Ayumi looked like she was about to say more, but Cade let her eyes drift closed. She hadn't slept in days. And if she was headed for the crust of some new nowhere-planet, there was no point in getting-to-know-you games.

 

Cade kept her eyes closed and pretended to sleep, but really she was spending some quality time with her new plan.

Once she reached Hymnia, she would need a ride. One that
didn't
put any good people in danger. She could stow away, or commandeer a ship. If she did stow away, it would mean less chance of the Unmakers finding her—but it also meant she'd never make it to Xan unless she commandeered the ship at the last second. And how would that end? She would tell the pilot what to do, and instead he would take her out to the nearest patch of pitch black and make short work of her.

The one sure way to get to Hades was to learn how to fly, and then find a ship, or steal one. But that would take months.

Xan would be dead before she got to him.

Which left Cade with bottom-of-the-barrel questions. Could she find a new life on Hymnia and forget about him? How many layers of toughness would she need to lacquer on before she didn't feel him anymore? Would she know what happened to him if she never made it to Hades? Would the connection cut if—no,
when
—he died?

Was it time to give up?

Soon it was the only question left. Until the words were a stereo-echo, bouncing in her head.

giveup giveup giveup

And then Xan came for her and her own smile hit her like the rush of space at liftoff and she gasped.

She fell into his room. Fit into his headspace. Cozied up to his emotions.

The fear that she'd grown so used to—the skittering boy-sweat fear—was gone, replaced with a calm.

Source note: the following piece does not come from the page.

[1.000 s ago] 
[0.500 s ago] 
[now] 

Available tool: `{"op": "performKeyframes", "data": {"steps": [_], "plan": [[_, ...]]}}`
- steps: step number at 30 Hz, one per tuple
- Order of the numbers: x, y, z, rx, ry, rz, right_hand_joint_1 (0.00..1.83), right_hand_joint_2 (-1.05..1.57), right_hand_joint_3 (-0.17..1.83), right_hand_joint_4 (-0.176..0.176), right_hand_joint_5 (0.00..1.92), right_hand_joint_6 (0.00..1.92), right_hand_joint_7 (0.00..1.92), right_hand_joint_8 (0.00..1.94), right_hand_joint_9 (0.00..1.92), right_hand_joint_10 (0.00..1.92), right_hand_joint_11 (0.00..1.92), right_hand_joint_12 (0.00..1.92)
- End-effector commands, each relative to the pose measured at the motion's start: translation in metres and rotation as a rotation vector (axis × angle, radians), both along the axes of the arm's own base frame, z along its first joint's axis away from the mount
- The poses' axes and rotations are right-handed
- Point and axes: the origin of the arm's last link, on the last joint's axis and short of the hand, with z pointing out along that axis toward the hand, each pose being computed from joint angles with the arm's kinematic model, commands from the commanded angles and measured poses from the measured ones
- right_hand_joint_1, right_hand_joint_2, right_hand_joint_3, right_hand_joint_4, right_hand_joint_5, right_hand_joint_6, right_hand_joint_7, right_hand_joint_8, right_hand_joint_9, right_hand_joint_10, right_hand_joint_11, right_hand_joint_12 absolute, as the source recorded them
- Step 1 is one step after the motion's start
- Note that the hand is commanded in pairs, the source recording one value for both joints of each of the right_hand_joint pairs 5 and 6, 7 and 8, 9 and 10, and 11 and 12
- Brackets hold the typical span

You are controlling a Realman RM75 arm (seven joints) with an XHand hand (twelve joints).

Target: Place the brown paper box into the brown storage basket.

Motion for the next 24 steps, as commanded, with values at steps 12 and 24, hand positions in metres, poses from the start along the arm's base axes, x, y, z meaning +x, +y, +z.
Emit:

A warm stone at his center, working its warmth outward, filtering through all parts of him.

This was what Xan's confidence felt like.

He stood and stretched until he almost filled the small room. He crossed to the sheet of mirror.

Xan stared at himself. No, his gray eyes were too sharp for that. He stared
into
himself. His skin was still colored like clouds, but the puffs and folds of childhood were gone, thinned down to muscle.

After the threats from Gori, the fight with Lee, the flickers of hesitation when she sat too close to Rennik—this was relief. When she looked at Xan, the things she felt were strong and painful-obvious. He was a strong beat, driven into her in four-four time. Cade needed to feel him, the way first-row spacesicks needed to feel guitar-buzz on their skin. Cade wanted him, like this but closer. Without entanglement and mirrors in the way.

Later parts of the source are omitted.